Exercise goal
Give every line of the data again, unchanged, but with no pictures.
[[ Data block open ]]
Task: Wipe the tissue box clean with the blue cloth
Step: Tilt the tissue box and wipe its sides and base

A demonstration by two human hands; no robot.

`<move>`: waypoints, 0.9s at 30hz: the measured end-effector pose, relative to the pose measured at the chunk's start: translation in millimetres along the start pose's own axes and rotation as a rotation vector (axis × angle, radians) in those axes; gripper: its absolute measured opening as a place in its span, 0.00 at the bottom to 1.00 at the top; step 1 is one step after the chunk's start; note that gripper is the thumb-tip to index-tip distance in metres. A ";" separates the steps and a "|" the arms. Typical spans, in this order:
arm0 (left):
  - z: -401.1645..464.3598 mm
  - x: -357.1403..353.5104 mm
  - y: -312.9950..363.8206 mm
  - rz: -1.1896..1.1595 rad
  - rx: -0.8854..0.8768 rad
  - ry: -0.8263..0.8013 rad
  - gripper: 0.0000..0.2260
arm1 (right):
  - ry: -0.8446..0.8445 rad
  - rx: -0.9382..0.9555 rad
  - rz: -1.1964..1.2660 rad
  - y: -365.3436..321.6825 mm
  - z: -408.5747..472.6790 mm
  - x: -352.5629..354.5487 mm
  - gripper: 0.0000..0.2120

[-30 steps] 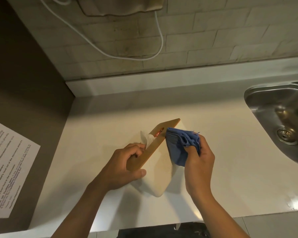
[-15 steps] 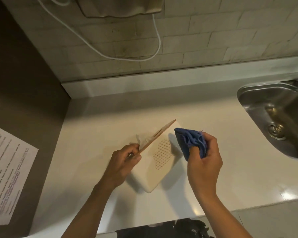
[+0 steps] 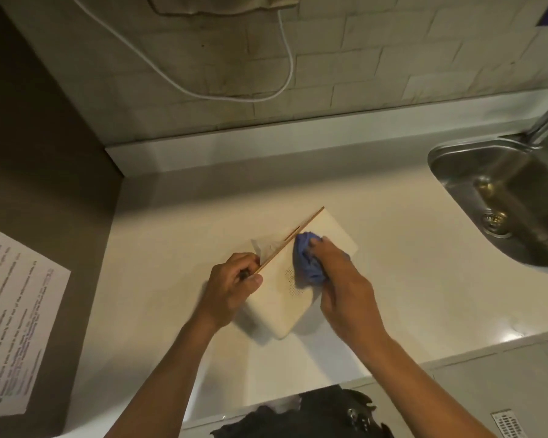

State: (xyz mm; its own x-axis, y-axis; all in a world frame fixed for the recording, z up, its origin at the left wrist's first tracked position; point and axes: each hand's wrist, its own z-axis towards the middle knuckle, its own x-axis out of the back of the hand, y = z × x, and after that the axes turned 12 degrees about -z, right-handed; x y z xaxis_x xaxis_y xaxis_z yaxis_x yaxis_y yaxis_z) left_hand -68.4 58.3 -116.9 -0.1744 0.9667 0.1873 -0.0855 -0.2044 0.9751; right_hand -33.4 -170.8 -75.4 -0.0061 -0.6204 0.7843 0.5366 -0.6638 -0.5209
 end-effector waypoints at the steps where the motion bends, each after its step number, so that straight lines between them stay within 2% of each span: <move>1: 1.5 0.1 1.0 0.013 -0.001 -0.010 0.18 | 0.036 -0.082 0.008 6.3 10.5 3.9 0.27; 2: 3.5 0.0 1.6 0.017 -0.006 -0.018 0.18 | 0.072 -0.150 0.011 9.7 18.6 6.2 0.28; 4: 7.0 -0.9 1.0 0.006 -0.014 -0.008 0.19 | 0.091 -0.159 0.000 0.9 21.1 0.2 0.28; 7: 8.2 4.4 -3.1 -0.020 -0.017 0.057 0.25 | -0.002 0.026 -0.022 -29.0 -10.2 -30.4 0.27; 9: 7.4 8.8 -4.0 -0.021 -0.025 0.068 0.24 | 0.008 0.101 -0.021 -31.5 -24.7 -37.2 0.20; 11: 7.0 10.2 -2.0 -0.032 -0.026 0.058 0.24 | 0.008 0.083 -0.012 -14.3 -9.8 -28.0 0.15; 14: 9.3 7.8 2.7 -0.033 -0.038 0.060 0.24 | 0.115 -0.043 -0.076 6.0 24.2 -9.3 0.19; 17: 14.5 8.0 6.8 -0.024 -0.063 0.051 0.24 | 0.113 -0.158 0.008 -3.2 31.2 -7.9 0.08; 19: 15.3 13.5 6.0 -0.003 -0.058 0.034 0.25 | 0.087 -0.179 0.220 -22.1 14.0 -21.6 0.13; 20: 15.2 17.0 5.7 0.021 -0.043 0.008 0.24 | 0.085 -0.150 0.210 -33.2 5.8 -23.4 0.14; 22: 13.8 25.0 8.0 0.068 0.022 -0.067 0.20 | 0.084 0.030 0.041 -43.5 -14.9 -24.3 0.15; 24: 12.2 31.9 12.9 0.131 0.048 -0.163 0.15 | 0.114 -0.078 0.094 -38.6 -8.5 -16.9 0.18; 27: 11.1 33.8 22.3 0.169 0.088 -0.236 0.23 | 0.141 -0.306 0.411 -29.5 8.1 -0.2 0.15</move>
State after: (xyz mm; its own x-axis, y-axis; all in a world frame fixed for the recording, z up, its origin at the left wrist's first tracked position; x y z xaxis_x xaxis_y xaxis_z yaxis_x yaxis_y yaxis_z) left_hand -65.2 88.1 -87.5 0.0547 0.9314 0.3599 0.0124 -0.3610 0.9325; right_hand -42.3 -147.8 -57.5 0.0282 -0.8914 0.4523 0.2481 -0.4320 -0.8671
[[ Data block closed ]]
Your response
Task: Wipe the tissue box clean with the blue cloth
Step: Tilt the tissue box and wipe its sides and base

A demonstration by two human hands; no robot.

`<move>`: waypoints, 0.9s at 30hz: the measured end-effector pose, relative to the pose measured at the chunk's start: translation in millimetres along the start pose's own axes and rotation as a rotation vector (axis × angle, radians) in those axes; gripper: its absolute measured opening as a place in its span, 0.00 at the bottom to 1.00 at the top; step 1 is one step after the chunk's start; note that gripper is the thumb-tip to index-tip distance in metres. A ";" separates the steps and a "|" the arms. Typical spans, in this order:
arm0 (left):
  - z: -401.1645..464.3598 mm
  - x: -357.1403..353.5104 mm
  - y: -312.9950..363.8206 mm
  - rz: -1.1896..1.1595 rad
  - rx: -0.8854..0.8768 rad
  - ry: -0.8263..0.8013 rad
  - gripper: 0.0000..0.2260
arm1 (right):
  - ry: -0.8446..0.8445 rad
  - rx: -0.9382..0.9555 rad
  - rz: -1.1964..1.2660 rad
  - y: -365.3436..321.6825 mm
  - z: -408.5747..472.6790 mm
  - x: -352.5629..354.5487 mm
  - gripper: 0.0000..0.2120

[-30 steps] 
[-15 steps] 
[+0 steps] 

State: (xyz mm; its own x-axis, y-axis; all in a world frame fixed for the recording, z up, its origin at the left wrist's first tracked position; point and axes: each hand's wrist, its own z-axis towards the middle knuckle, its own x-axis out of the back of the hand, y = z × x, and after that the axes turned 12 degrees about -z, right-handed; x y z xaxis_x xaxis_y xaxis_z yaxis_x yaxis_y yaxis_z) left_hand -68.4 58.3 -116.9 -0.1744 0.9667 0.1873 -0.0855 -0.2044 0.9751; right_hand -33.4 -170.8 -75.4 -0.0061 -0.6204 0.7843 0.5366 -0.6638 -0.5209
 end-effector waypoints at the steps where the motion bends, each after its step number, so that straight lines between them stay within 2% of each span: <move>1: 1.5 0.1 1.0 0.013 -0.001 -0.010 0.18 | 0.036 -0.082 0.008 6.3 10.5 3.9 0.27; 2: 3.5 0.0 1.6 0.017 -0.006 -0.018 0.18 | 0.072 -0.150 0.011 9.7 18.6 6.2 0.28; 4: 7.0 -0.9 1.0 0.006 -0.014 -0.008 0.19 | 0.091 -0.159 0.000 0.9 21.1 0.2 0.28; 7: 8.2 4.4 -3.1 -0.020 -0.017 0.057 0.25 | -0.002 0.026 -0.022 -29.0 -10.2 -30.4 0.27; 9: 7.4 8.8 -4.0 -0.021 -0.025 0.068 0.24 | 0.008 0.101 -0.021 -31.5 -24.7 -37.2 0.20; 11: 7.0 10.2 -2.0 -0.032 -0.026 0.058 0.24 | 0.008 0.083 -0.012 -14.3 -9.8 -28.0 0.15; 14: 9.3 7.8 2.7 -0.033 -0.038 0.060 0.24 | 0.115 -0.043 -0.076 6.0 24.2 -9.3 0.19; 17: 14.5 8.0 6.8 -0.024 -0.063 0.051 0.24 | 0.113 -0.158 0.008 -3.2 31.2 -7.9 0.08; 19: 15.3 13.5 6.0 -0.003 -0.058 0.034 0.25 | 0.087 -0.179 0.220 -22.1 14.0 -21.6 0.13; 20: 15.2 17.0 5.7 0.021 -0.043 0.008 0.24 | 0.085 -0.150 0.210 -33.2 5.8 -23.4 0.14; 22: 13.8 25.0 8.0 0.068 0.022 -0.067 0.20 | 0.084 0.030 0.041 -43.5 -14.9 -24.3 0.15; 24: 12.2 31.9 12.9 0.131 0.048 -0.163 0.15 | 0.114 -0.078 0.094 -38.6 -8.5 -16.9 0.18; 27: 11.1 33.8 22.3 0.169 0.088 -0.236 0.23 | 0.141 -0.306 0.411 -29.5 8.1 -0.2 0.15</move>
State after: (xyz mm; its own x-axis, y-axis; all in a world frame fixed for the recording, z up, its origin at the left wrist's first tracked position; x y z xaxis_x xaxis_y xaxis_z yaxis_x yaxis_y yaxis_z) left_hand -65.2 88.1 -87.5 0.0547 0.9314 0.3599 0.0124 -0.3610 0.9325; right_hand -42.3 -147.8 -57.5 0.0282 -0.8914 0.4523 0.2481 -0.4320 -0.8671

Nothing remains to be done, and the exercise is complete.